◆ WHAT TO PRODUCE: Only the pictures are to be dropped, and the rest of the data should be copied exactly.

◆ RECORDED INFORMATION:

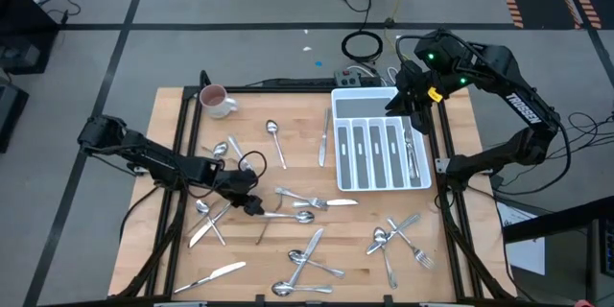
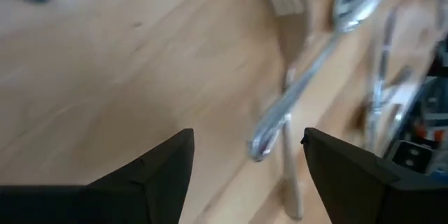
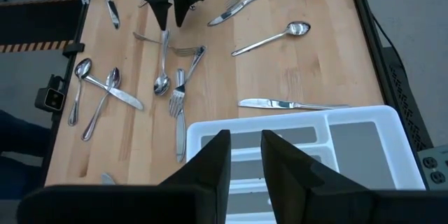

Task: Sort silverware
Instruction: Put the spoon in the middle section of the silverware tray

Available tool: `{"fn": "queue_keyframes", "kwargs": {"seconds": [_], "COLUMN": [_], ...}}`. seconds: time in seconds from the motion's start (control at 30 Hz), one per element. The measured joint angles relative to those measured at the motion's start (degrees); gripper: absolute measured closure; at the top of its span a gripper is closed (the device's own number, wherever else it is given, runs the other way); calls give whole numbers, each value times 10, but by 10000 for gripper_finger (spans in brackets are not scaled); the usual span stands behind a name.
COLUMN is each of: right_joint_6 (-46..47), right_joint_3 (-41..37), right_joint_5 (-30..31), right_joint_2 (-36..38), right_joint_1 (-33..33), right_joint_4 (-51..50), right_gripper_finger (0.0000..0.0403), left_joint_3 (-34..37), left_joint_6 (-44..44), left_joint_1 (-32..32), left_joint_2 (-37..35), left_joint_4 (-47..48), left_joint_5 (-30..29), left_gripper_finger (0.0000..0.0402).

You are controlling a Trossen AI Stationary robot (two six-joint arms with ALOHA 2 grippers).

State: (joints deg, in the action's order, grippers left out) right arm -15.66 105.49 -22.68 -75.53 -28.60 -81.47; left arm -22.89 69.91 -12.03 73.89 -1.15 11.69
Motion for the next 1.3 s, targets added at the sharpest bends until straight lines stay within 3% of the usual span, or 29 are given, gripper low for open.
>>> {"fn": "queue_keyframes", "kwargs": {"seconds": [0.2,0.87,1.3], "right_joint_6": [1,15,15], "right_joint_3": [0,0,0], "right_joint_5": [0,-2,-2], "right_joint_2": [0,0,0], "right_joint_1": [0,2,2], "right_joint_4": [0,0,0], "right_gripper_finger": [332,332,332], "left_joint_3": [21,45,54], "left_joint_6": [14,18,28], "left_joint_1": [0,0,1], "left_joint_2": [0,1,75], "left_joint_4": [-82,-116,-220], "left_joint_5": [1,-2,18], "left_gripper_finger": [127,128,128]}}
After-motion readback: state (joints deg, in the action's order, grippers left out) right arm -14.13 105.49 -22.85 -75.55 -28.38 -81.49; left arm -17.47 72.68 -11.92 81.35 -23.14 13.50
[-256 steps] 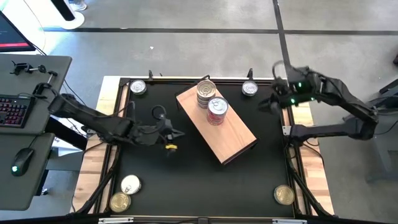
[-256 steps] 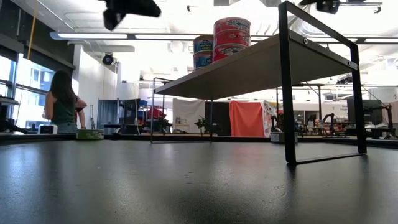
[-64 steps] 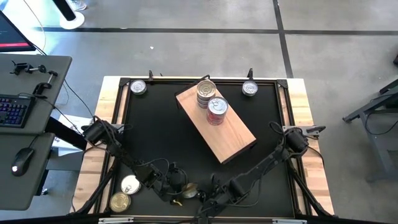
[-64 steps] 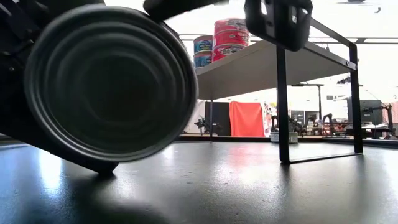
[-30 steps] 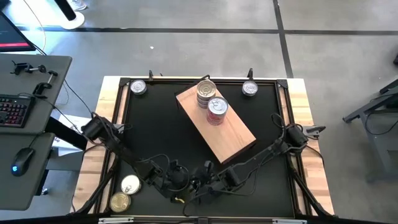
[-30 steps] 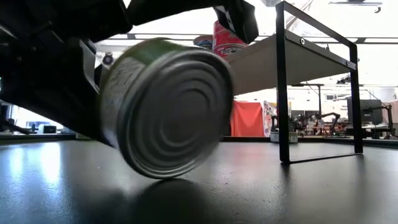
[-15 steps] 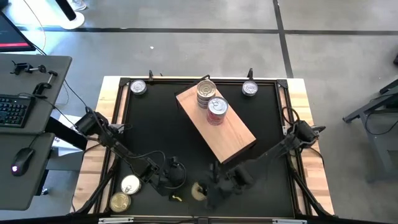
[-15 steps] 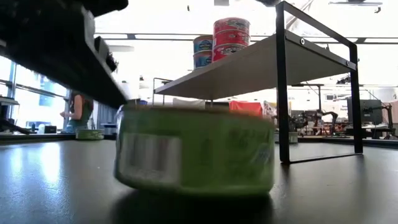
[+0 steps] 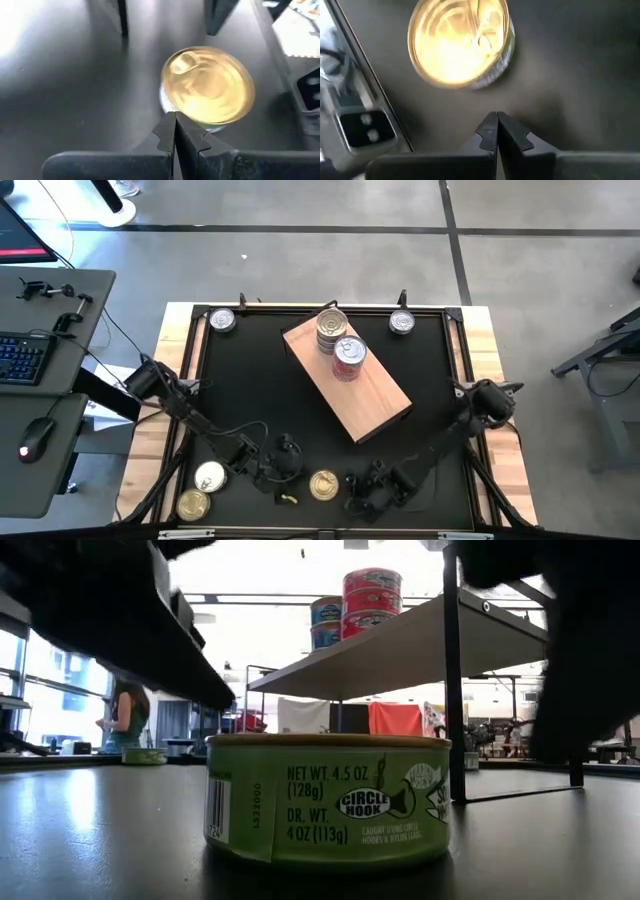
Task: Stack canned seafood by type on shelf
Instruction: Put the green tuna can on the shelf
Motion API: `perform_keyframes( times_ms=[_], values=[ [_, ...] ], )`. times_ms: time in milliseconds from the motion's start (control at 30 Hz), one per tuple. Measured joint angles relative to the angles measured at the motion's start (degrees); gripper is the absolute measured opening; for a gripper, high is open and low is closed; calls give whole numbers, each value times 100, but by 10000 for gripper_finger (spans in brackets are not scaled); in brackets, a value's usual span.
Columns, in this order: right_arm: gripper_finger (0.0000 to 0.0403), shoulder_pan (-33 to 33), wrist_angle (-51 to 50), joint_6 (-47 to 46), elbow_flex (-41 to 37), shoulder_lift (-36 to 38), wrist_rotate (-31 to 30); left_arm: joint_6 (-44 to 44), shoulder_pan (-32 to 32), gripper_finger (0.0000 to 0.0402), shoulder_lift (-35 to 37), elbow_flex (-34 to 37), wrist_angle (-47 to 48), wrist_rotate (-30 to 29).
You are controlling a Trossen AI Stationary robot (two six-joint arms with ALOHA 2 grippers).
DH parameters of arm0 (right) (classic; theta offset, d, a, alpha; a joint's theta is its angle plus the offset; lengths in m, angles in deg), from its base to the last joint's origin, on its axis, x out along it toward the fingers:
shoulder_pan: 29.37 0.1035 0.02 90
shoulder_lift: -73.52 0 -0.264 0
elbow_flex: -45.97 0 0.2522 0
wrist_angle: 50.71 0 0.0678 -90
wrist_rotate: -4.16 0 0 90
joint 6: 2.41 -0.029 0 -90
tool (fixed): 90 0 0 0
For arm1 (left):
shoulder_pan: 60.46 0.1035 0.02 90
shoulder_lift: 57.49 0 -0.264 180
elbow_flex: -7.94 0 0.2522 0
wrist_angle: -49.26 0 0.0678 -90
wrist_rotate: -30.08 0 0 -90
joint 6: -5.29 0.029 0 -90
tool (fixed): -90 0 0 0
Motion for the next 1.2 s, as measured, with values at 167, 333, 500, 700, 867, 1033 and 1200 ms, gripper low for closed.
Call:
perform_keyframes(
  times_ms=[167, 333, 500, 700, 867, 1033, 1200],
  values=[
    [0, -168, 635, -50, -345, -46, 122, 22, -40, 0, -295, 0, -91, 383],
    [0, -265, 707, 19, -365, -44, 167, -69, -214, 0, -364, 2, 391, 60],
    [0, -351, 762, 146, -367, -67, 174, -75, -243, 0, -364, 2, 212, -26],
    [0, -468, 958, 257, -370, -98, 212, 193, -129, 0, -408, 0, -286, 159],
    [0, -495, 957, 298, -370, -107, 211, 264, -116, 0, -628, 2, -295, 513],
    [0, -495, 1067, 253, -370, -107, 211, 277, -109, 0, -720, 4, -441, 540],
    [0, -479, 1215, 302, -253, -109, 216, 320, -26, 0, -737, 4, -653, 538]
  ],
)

◆ COMPLETED TASK:
Task: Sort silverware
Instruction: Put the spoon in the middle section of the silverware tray

Available tool: `{"fn": "queue_keyframes", "kwargs": {"seconds": [_], "COLUMN": [_], ...}}`. seconds: time in seconds from the motion's start (control at 30 Hz), one per element. The measured joint angles relative to those measured at the motion's start (degrees); gripper: absolute measured closure; at the top of its span a gripper is closed (the device's own number, wherever else it is given, runs the other way); calls give whole numbers, each value times 10, but by 10000 for gripper_finger (spans in brackets are not scaled); the usual span stands behind a name.
COLUMN is each of: right_joint_6 (-46..47), right_joint_3 (-41..37), right_joint_5 (-30..31), right_joint_2 (-36..38), right_joint_1 (-33..33), right_joint_4 (-51..50), right_gripper_finger (0.0000..0.0403), left_joint_3 (-34..37), left_joint_6 (-44..44), left_joint_1 (-32..32), left_joint_2 (-37..35), left_joint_4 (-47..48), left_joint_5 (-30..29), left_gripper_finger (0.0000..0.0402).

You are controlling a Trossen AI Stationary robot (two six-joint arms with ALOHA 2 grippers).

State: (joints deg, in the action's order, grippers left out) right arm -15.66 105.49 -22.68 -75.53 -28.60 -81.47; left arm -22.89 69.91 -12.03 73.89 -1.15 11.69
Motion for the next 1.3 s, targets added at the sharpest bends until straight lines stay within 3% of the usual span, or 29 are given, gripper low for open.
>>> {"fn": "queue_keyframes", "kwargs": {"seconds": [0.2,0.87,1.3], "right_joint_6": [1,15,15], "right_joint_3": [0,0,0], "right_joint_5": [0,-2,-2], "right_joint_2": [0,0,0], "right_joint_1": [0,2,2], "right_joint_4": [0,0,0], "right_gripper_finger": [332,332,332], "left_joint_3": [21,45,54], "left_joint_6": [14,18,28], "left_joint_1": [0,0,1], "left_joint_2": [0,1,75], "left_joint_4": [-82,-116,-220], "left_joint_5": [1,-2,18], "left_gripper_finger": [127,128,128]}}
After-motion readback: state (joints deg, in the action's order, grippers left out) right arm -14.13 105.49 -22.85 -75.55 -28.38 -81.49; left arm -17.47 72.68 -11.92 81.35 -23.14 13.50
[-256 steps] 
[-256 steps] 
[-64 steps] 
[-64 steps] 
[-30 steps] 
[-30 steps] 
[-15 steps] 
[-15 steps] 
[+0 steps] 
Task: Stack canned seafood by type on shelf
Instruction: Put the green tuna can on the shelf
Motion API: `perform_keyframes( times_ms=[_], values=[ [_, ...] ], )`. times_ms: time in milliseconds from the motion's start (control at 30 Hz), one per tuple. Measured joint angles relative to the angles measured at the motion's start (degrees); gripper is the absolute measured opening; for a gripper, high is open and low is closed; calls give whole numbers, each value times 100, but by 10000 for gripper_finger (spans in brackets are not scaled); in brackets, a value's usual span.
Columns, in this order: right_arm: gripper_finger (0.0000 to 0.0403), shoulder_pan (-33 to 33), wrist_angle (-51 to 50), joint_6 (-47 to 46), elbow_flex (-41 to 37), shoulder_lift (-36 to 38), wrist_rotate (-31 to 30); left_arm: joint_6 (-44 to 44), shoulder_pan (-32 to 32), gripper_finger (0.0000 to 0.0402), shoulder_lift (-35 to 37), elbow_flex (-34 to 37), wrist_angle (-47 to 48), wrist_rotate (-30 to 29).
You are controlling a Trossen AI Stationary robot (two six-joint arms with ALOHA 2 grippers).
DH parameters of arm0 (right) (classic; theta offset, d, a, alpha; a joint's theta is its angle plus the offset; lengths in m, angles in deg), from its base to the last joint's origin, on its axis, x out along it toward the fingers:
shoulder_pan: 29.37 0.1035 0.02 90
shoulder_lift: -73.52 0 -0.264 0
elbow_flex: -45.97 0 0.2522 0
wrist_angle: 50.71 0 0.0678 -90
wrist_rotate: -4.16 0 0 90
joint 6: 2.41 -0.029 0 -90
tool (fixed): 90 0 0 0
For arm1 (left):
shoulder_pan: 60.46 0.1035 0.02 90
shoulder_lift: 57.49 0 -0.264 180
elbow_flex: -7.94 0 0.2522 0
wrist_angle: -49.26 0 0.0678 -90
wrist_rotate: -30.08 0 0 -90
joint 6: -5.29 0.029 0 -90
tool (fixed): -90 0 0 0
Motion for the next 1.2 s, as measured, with values at 167, 333, 500, 700, 867, 1033 and 1200 ms, gripper low for closed.
Call:
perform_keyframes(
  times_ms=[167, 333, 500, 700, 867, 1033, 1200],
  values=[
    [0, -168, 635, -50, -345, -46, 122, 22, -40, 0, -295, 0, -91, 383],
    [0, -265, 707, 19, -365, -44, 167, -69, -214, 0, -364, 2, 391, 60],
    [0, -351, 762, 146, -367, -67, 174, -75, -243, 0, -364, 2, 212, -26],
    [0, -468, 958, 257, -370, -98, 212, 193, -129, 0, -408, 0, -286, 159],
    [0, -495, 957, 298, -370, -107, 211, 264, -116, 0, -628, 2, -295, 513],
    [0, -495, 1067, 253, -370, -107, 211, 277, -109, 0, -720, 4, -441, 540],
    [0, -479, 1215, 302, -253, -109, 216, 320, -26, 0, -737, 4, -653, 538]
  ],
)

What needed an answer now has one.